### RAW DATA
************
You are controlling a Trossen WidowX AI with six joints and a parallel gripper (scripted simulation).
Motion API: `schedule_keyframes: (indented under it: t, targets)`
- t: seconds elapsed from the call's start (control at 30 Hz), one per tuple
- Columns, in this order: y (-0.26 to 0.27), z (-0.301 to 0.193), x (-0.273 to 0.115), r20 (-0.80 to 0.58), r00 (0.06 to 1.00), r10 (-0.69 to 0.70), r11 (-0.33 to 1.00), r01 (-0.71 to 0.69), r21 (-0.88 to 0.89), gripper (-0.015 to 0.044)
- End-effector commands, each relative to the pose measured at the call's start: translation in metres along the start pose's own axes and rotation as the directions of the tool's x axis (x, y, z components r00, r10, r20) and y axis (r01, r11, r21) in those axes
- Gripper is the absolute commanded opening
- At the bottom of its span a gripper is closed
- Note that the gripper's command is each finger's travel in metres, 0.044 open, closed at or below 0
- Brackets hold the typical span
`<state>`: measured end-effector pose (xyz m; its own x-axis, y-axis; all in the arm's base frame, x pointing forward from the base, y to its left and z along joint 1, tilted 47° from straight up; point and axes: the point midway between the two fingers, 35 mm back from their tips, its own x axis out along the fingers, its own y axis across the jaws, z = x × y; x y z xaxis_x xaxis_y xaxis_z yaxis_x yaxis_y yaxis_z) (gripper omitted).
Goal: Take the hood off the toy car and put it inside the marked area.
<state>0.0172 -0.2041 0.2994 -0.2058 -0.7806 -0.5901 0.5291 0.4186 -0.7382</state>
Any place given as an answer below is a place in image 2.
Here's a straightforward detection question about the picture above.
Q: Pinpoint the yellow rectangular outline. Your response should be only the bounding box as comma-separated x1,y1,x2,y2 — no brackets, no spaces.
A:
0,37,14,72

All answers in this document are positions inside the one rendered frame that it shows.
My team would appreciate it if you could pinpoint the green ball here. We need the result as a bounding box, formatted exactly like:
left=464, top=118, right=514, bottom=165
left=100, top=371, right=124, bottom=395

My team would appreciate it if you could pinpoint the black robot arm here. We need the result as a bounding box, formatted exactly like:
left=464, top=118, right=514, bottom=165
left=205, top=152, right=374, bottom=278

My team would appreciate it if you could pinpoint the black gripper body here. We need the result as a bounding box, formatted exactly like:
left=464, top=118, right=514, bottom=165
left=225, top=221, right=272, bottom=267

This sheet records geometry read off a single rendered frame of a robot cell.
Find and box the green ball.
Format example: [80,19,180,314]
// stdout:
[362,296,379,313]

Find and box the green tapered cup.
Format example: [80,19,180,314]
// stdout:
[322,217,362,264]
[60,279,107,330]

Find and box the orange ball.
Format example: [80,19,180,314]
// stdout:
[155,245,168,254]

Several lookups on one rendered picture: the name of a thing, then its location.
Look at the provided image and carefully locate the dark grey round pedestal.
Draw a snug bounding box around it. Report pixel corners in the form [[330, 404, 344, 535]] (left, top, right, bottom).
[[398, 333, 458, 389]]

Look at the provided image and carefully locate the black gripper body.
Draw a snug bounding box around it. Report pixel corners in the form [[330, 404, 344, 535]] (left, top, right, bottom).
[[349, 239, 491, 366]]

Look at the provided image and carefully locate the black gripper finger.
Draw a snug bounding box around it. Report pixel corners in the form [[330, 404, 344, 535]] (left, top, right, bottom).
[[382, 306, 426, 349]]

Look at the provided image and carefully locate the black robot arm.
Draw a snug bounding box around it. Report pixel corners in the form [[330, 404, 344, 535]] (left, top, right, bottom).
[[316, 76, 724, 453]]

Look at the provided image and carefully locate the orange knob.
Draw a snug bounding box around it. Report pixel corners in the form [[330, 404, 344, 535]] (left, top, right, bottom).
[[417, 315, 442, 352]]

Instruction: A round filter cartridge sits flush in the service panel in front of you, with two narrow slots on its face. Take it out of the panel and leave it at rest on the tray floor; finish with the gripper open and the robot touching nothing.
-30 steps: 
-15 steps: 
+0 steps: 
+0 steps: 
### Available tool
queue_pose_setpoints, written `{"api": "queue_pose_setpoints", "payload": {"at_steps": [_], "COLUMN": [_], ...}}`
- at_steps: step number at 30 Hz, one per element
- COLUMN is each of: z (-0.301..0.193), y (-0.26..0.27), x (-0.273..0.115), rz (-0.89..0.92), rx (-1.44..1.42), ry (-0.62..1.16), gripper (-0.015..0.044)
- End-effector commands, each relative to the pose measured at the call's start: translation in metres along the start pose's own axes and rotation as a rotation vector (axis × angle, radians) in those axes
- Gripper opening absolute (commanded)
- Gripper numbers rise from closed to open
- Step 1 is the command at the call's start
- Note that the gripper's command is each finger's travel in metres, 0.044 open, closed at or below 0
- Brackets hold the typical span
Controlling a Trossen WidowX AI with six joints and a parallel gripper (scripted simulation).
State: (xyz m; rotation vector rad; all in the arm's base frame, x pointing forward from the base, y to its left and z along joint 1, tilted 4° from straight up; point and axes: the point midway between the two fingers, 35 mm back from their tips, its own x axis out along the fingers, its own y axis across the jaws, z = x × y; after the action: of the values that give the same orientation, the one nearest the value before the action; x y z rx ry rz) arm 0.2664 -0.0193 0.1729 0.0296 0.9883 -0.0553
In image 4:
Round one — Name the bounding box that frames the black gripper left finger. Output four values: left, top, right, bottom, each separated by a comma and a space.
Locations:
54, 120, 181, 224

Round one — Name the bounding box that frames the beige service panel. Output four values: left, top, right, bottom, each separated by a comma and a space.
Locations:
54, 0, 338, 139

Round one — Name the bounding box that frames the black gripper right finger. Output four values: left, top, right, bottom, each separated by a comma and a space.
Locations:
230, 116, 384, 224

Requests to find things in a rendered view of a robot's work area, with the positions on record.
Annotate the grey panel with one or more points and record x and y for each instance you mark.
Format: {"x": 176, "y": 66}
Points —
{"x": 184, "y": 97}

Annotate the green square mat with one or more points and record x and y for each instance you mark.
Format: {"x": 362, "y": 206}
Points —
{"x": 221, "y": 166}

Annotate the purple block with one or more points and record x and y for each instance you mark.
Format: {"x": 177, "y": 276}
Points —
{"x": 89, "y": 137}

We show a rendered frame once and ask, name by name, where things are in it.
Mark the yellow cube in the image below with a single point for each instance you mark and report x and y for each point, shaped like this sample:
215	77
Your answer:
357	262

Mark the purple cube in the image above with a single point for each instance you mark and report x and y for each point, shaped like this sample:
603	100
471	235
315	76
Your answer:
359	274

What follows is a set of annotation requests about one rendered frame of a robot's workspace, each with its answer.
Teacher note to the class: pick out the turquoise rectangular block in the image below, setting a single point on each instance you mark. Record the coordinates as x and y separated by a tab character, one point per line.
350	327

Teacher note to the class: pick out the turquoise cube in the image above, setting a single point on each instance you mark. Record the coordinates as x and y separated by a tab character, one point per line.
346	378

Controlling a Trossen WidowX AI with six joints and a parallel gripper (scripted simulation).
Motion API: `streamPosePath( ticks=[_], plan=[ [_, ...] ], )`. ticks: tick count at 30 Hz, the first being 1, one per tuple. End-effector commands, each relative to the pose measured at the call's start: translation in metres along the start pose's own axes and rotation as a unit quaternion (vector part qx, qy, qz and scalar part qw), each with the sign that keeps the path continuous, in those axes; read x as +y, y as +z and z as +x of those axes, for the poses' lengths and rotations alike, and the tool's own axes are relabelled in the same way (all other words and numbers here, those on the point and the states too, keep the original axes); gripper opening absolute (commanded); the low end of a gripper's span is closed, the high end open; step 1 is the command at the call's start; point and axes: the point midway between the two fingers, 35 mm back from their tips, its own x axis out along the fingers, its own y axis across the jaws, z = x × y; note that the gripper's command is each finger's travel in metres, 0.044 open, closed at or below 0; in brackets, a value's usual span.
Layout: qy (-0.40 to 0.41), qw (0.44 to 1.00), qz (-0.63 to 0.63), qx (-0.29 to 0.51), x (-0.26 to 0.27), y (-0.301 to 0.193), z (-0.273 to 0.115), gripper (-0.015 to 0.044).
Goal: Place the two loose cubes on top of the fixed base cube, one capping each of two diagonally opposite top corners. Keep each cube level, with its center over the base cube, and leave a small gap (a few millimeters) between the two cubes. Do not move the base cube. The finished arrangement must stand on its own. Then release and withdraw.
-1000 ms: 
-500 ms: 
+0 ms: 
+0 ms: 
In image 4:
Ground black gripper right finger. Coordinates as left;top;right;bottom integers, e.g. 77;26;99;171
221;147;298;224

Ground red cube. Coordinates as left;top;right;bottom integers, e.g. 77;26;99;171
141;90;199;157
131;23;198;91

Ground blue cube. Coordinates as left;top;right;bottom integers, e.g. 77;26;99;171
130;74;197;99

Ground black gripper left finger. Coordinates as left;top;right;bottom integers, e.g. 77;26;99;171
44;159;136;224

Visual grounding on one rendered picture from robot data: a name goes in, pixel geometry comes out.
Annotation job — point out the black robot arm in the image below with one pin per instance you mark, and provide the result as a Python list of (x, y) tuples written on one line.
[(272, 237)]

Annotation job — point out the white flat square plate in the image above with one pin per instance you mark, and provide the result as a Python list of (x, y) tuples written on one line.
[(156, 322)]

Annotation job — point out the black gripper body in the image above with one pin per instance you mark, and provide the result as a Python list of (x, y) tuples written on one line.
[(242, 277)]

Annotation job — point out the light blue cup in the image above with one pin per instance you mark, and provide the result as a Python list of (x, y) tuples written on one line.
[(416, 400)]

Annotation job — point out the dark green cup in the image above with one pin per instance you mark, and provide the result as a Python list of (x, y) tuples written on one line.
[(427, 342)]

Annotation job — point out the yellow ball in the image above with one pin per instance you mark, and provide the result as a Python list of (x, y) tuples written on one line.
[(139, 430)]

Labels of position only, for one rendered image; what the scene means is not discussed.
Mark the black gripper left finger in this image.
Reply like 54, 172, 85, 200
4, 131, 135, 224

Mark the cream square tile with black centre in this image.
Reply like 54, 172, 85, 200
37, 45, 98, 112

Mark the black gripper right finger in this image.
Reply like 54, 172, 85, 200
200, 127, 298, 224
************
Every line of the material that holds the word "grey" must be found and copied.

### THE ANSWER
Look at the provided image and carefully locate the dark grey round pedestal.
Annotate the grey panel with one or more points and record x and y for each instance you mark.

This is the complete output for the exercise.